Maybe some people can talk about Roman Polanski’s movies and the things that have happened in his own life as two separate things, but I am not one of those people. We’ll talk about the actual movie Chinatown, I promise, but I have to deal with this first, and the story of that movie, while totally separate from Polanski’s own, is also bound up in it. Polanski is, indisputably, a master director, who has deserved all the accolades he has received over his long career. I don’t think any director could have made Chinatown, a genre exercise if ever there was one, feel so natural and have such real emotion.

Polanski grew up Jewish in Poland, and lost his mother when she was murdered in Auschwitz. He is believed to have based the iconic 1930s look of Faye Dunaway’s character in Chinatown on his memories of her. Chinatown was also Polanski’s first movie made back in Hollywood after the brutal 1969 murder of his pregnant wife, Sharon Tate, along with four friends at his home by members of the “Manson Family.” It was also on this movie that Polanski met and became friends with Jack Nicholson. It would be at Nicholson’s home (while the actor was out of town) in 1977 that the events would take place leading to Polanski’s conviction for drugging and raping a 13-year-old girl.

Polanski eventually pled guilty to the “lesser charge” of “unlawful sex with a minor,” but fled to France before sentencing after he learned that the Judge intended to reject his plea deal and sentence him to 50 years in prison. Much emphasis has been placed on this alleged injustice over the ensuing decades, particularly in movie circles where support for Polanski has remained nearly unanimous until very recently. Polanski would be awarded the 2003 Best Director Oscar for The Pianist (he did not attend the ceremony due to not being able to enter the US without being arrested), and receive a standing ovation in absentia. But I think it’s important to point out that Polanski has never denied having sex with a 13-year-old girl. It’s just that he’s always insisted that she consented. Well, I’m sorry, but that’s still rape. I would also point out that several more women have accused him of assaulting them when they were underage over the years. And maybe the movie industry’s “I know him, he’s cool,” myopia is finally breaking down in the age of “Me Too.” Polanski latest film, J’accuse (a period piece about the Dreyfus Affair), swept the Cesar Awards (the French equivalent of the Oscars) last year, but rather than receiving ovations, several prominent members of the French film industry walked out, while the venue was ringed with protestors.

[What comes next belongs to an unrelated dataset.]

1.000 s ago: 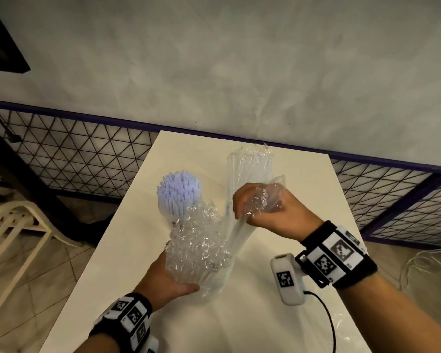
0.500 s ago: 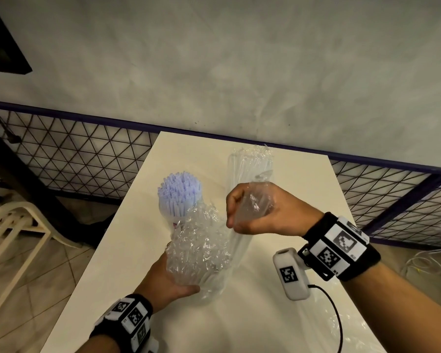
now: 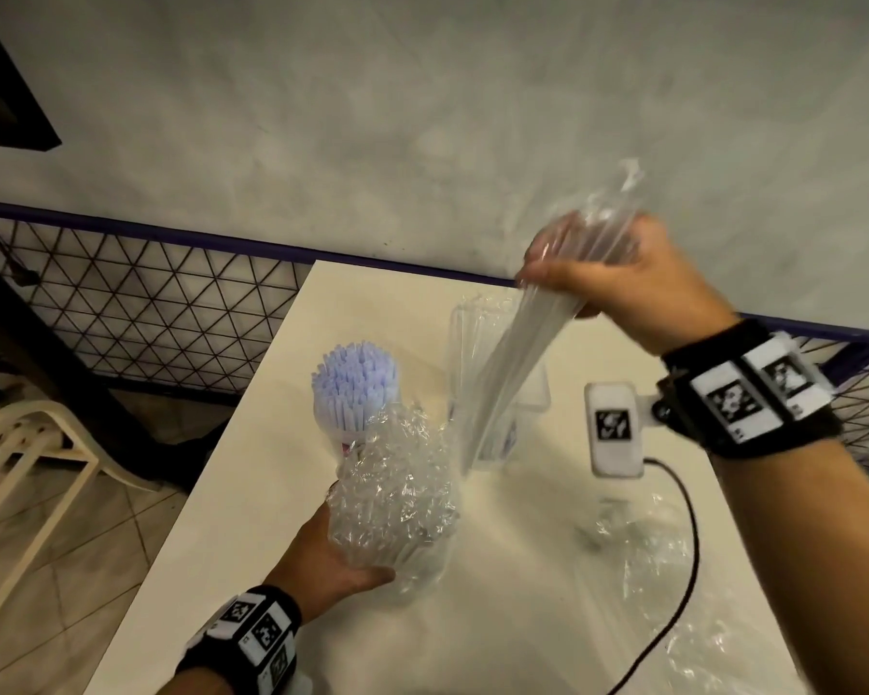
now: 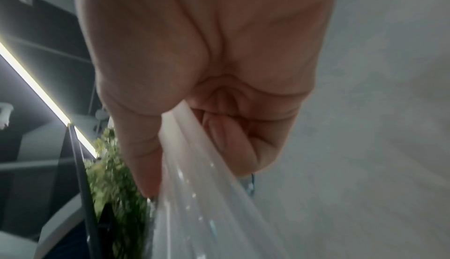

Chinatown is probably the most famous “neo-noir,” bringing the tropes of the classic film noirs into a sunbaked, in color 1930s Los Angeles. It is set in what had been, until that time, a forgotten bit of LA history, the “Water Wars.” Los Angeles is a megalopolis that was basically built in the desert, that evolved without anyone planning for it. So local rich dude/Public Utilities Commissioner William Mulholland (after whom Mulholland Drive was named, ironically the location of Nicholson’s house where Polanski would get into trouble) surreptitiously bought the land in the Owens Valley many miles away and built the Los Angeles Aqueduct to provide the city with the water it needed to function. The movie heavily fictionalizes this history, adding a mysterious murder in the middle, as well as private detective Jake Gittes (Nicholson), who is maybe not that great of an actual detective but keeps investigating despite getting beat up a lot.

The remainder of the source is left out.